WHAT YOU HAVE TO DO> A faithful copy of the listing below is needed, one that contains no pictures.

SOURCE RECORDS>

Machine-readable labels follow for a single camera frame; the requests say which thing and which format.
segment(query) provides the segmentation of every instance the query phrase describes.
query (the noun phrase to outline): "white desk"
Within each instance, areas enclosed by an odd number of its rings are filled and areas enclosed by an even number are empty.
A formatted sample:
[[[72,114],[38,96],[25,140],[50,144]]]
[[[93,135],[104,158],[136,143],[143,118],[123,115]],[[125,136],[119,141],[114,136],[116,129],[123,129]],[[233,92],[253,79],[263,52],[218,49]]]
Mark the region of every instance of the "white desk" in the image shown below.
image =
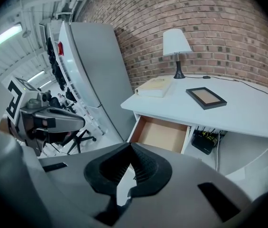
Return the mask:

TASK OUTPUT>
Machine-readable labels follow for a single camera frame; the requests say which thing and which format.
segment(query) provides the segmentation of every instance the query phrase describes.
query (the noun phrase to outline): "white desk"
Within each instance, areas enclosed by an odd number of its rings are filled and areas enclosed by an even number are empty.
A formatted sample:
[[[72,114],[38,96],[25,140],[50,144]]]
[[[93,135],[104,158],[136,143],[143,118],[123,115]],[[125,136],[119,141],[114,136],[116,129],[123,129]],[[233,92],[253,79],[263,52],[218,49]]]
Mark the region of every instance of the "white desk" in the image shown below.
image =
Return the mask:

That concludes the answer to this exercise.